• **Activity**: Search the records below for the string "white", and report each line that contains it.

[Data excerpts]
»»
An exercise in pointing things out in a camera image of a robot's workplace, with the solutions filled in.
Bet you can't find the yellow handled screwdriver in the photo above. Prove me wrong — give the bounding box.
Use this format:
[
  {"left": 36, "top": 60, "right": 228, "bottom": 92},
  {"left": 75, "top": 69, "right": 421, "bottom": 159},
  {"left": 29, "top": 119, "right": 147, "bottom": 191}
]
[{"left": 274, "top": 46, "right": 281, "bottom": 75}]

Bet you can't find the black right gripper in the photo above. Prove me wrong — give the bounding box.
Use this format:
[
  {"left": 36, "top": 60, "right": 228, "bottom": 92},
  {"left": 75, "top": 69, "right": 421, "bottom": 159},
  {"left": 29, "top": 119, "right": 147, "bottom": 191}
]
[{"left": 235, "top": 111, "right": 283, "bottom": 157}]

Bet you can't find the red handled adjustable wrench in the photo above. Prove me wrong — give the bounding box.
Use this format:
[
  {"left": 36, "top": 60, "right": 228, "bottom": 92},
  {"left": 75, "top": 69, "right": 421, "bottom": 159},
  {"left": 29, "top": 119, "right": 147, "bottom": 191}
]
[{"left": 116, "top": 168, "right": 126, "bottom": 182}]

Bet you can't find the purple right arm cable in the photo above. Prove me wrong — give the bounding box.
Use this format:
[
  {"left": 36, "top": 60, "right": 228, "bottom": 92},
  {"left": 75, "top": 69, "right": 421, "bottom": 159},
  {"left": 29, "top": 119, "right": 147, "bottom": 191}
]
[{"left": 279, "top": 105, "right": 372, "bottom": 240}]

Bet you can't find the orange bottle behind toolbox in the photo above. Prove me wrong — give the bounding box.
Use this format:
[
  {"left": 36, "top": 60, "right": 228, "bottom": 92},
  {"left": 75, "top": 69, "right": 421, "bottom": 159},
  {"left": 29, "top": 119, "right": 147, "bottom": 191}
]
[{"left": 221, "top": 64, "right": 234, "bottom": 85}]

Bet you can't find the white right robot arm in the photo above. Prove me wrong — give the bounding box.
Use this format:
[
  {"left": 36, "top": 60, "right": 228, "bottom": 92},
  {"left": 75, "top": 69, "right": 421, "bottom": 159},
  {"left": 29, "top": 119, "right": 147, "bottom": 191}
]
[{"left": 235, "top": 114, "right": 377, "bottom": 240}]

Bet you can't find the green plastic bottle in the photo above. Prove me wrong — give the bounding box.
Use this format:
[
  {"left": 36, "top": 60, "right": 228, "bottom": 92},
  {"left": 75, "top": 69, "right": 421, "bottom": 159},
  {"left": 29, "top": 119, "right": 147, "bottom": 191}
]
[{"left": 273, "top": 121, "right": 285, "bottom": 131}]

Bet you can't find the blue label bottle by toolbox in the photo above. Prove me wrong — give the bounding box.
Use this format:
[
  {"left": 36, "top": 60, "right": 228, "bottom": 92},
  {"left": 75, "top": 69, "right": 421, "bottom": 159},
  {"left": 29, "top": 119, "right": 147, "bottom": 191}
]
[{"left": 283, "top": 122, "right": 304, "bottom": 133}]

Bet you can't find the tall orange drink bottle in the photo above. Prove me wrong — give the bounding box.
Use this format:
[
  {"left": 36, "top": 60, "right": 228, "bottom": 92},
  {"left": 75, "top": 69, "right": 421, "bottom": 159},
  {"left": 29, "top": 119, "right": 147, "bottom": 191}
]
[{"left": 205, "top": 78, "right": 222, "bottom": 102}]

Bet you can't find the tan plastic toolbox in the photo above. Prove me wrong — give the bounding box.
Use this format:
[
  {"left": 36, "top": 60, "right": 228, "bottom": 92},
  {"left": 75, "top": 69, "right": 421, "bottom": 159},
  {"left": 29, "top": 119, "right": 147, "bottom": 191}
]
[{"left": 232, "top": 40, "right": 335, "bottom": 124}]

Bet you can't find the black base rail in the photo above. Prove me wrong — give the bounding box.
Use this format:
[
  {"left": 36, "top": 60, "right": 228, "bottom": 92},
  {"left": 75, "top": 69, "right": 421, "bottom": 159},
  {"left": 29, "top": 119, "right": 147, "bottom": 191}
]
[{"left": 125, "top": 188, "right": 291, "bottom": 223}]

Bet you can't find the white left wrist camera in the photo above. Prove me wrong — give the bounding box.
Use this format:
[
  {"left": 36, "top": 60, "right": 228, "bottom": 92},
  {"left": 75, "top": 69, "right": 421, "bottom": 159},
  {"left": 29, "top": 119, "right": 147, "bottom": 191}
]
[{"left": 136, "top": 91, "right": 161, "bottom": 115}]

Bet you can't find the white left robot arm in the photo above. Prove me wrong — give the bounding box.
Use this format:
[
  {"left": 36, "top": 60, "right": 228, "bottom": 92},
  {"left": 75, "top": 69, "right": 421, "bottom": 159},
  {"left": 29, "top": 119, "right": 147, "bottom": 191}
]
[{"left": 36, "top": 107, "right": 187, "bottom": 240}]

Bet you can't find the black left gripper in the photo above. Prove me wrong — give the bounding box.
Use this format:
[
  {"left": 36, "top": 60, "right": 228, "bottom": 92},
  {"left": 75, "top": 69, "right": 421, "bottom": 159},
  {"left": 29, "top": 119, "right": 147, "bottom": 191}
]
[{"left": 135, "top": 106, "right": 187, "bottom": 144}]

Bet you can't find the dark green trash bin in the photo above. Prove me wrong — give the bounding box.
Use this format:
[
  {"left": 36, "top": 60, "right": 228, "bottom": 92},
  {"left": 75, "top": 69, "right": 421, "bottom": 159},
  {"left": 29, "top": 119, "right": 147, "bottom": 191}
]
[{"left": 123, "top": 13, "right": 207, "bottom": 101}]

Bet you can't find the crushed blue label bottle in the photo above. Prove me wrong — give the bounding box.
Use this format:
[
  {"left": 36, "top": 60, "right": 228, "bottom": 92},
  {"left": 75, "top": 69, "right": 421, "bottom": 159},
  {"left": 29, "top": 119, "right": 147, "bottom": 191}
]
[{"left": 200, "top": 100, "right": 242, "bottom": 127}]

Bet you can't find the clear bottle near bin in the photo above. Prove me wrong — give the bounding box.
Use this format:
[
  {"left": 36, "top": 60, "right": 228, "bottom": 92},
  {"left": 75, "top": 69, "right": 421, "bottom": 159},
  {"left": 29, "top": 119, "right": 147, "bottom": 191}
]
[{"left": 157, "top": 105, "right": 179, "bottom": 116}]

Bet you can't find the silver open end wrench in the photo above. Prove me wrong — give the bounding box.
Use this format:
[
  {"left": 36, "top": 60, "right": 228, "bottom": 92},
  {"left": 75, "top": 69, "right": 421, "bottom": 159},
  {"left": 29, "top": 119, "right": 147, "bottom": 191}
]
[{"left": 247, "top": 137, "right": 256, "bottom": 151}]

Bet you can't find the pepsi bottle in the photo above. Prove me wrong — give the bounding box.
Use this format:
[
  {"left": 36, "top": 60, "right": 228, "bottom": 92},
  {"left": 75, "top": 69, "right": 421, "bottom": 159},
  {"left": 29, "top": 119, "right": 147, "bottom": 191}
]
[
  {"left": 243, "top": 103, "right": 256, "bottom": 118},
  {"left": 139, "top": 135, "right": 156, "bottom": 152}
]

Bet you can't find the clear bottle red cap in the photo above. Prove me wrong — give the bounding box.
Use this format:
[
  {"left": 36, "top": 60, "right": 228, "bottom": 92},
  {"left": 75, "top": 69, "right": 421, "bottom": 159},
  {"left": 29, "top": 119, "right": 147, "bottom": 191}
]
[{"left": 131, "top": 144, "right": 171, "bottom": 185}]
««
• **Written solution**:
Bet you can't find the white right robot arm in the photo above. Prove me wrong — give the bounding box.
Bet you can't find the white left wrist camera in the photo above. Prove me wrong — give the bounding box.
Bet you can't find the white left robot arm in the photo above. Prove me wrong — give the bounding box.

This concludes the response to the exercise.